Уверенно отстаивала свое объяснение гибели Гумилёва.
В 1986–1989 годах в советской печати горячо обсуждалось, был ли связан Гумилёв с «контрреволюционной деятельностью». Все авторы едины в одном: нет, нет и нет.
Одоевцева знала об этих мнениях, а что́ не знала, я ей рассказал. Она возмущалась и твердо стояла на своем: Гумилёв написал листовку в поддержку кронштадтского антибольшевистского восстания и даже сам ходил к матросам. (Она повторила это даже в интервью по телевидению.) И она, и Георгий Иванов, оба утверждали, что видели ту листовку своими глазами.
Ореол Гумилёва в глазах русской эмиграции и всего Запада должен был воссиять еще ярче, если он боролся с большевиками. И эта версия, однажды возникнув, могла укорениться в умах ее создателей.

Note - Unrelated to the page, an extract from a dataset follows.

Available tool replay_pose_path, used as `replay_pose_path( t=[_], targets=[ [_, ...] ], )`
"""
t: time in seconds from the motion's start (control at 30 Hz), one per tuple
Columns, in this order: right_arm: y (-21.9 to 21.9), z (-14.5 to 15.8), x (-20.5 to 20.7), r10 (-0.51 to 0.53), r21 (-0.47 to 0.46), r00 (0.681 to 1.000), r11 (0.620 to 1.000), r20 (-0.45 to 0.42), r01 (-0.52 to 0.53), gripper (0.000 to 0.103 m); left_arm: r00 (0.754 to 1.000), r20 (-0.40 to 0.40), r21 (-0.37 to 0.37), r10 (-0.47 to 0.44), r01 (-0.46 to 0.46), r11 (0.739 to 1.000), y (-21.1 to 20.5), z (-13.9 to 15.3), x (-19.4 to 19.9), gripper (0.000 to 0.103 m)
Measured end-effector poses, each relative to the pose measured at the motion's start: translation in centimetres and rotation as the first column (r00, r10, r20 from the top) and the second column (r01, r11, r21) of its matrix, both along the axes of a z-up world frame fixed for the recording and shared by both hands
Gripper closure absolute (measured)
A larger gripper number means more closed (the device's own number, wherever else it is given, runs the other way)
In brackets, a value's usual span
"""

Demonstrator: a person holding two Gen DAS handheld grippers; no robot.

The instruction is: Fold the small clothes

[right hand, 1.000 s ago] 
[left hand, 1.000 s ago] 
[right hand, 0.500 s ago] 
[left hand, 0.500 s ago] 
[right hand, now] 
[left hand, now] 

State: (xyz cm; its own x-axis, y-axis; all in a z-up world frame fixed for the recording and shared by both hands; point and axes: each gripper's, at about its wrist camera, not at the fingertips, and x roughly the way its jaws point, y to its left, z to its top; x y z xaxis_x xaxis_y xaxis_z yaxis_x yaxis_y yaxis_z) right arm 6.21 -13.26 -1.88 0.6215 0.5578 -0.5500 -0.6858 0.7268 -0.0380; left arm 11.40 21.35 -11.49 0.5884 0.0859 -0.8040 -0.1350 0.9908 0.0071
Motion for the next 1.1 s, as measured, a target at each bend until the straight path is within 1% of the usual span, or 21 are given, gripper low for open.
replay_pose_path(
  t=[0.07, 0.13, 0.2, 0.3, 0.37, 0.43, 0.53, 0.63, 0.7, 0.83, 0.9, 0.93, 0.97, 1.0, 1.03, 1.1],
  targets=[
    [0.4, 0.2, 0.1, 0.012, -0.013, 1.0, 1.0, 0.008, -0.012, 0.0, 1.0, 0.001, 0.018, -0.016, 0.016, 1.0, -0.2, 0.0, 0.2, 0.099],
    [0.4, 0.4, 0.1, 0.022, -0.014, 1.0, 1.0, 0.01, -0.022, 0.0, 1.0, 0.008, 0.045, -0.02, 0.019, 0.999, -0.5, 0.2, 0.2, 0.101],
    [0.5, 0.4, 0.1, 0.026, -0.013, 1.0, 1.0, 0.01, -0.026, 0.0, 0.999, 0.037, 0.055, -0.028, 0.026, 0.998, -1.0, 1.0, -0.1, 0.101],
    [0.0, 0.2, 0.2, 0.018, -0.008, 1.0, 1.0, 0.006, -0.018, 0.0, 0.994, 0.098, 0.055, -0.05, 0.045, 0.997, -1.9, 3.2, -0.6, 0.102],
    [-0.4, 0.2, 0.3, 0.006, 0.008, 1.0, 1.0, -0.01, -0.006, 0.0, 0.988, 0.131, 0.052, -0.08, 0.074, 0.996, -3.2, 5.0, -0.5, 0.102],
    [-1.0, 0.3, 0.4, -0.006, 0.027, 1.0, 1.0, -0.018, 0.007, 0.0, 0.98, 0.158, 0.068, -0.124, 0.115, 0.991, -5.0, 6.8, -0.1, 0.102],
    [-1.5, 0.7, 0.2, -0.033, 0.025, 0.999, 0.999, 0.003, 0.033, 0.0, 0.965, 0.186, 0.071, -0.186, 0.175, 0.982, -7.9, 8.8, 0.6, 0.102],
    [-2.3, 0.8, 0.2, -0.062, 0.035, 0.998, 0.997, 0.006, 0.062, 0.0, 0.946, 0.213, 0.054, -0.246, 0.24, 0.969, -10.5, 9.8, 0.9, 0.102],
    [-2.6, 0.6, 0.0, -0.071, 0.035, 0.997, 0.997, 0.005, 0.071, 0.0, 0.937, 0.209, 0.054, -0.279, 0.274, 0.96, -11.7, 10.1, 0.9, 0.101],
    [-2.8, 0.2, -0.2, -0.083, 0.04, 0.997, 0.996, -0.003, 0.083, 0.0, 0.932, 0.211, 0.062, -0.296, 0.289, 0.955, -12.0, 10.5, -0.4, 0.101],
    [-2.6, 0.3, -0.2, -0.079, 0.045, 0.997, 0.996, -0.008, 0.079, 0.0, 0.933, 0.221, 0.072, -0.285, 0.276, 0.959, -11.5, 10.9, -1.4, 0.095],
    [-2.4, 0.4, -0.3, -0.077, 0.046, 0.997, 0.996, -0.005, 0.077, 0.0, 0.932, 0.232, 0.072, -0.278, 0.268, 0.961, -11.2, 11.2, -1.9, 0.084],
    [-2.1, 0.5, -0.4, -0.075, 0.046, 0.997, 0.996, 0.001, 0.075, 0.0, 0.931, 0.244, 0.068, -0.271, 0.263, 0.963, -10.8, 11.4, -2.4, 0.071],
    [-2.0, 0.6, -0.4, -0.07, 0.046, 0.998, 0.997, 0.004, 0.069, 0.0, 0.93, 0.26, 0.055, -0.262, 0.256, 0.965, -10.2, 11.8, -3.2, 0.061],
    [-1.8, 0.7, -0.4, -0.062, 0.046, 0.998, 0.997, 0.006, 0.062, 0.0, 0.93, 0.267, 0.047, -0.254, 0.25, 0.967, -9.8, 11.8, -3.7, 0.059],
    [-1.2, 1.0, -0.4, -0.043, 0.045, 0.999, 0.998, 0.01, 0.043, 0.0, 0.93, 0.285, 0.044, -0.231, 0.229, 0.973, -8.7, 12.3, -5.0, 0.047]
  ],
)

Но ведь и версия советских газет и журналов 1986–1988 годов тоже политизирована. Тогда старались обелить Гумилёва перед советской властью, утверждая, что он против нее не боролся.
Потом стали считать, что самого «таганцевского заговора», участие в котором приписывали Гумилёву, вообще не существовало. Что его сфабриковали в ЧК.
В беседах со мной Ирина Владимировна часто повторяла то, что писала в книге. Это естественно: все важнейшее она туда включала. Но немало было и такого, что в книгу не вошло.
* * *
Самое большее, в чем, кажется, можно упрекнуть Одоевцеву, это очень уж розовые краски. Создается впечатление, будто последние годы жизни Гумилёва были легкими. Веселые прогулки по Таврическому саду, розыгрыши, шутки… Тяготы тех страшных лет Одоевцева не замалчивает, но о них – вскользь. «Все дни тогда были веселые. Это были дни зимы 1920/21 года, и веселье их действительно было не лишено безумья. Холод, голод, аресты, расстрелы. А поэты веселились и смеялись в умирающем Петрополе…»[193].
Или: «Так веселились поэты. Так по-детски, бесхитростно, простодушно. Смеялись до слез над тем, что со стороны, пожалуй, даже и смешным не казалось…»[194]; «Все снова смеются. Да, наверно, нигде и никогда так много не смеялись поэты, как “в те баснословные” года…»[195]. «Все были более или менее влюблены»[196].
Ахматова вспоминала о том времени иначе:
«Круглый год в одном и том же замызганном платье, в кое-как заштопанных чулках и в чем-то таком на ногах, о чем лучше не думать (но в основном прюнелевом), очень худая, очень бледная – вот какой я была в это время. И это продолжалось годами»[197].
Но Одоевцева была молода. Это ее первые успехи в жизни, да еще в кругу таких интересных людей. Может быть, первая любовь. Так можно ли ее упрекать, что полвека спустя она с умилением будет писать о тех годах?
В воспоминаниях она оживляла и, наверно, идеализировала впечатления молодости.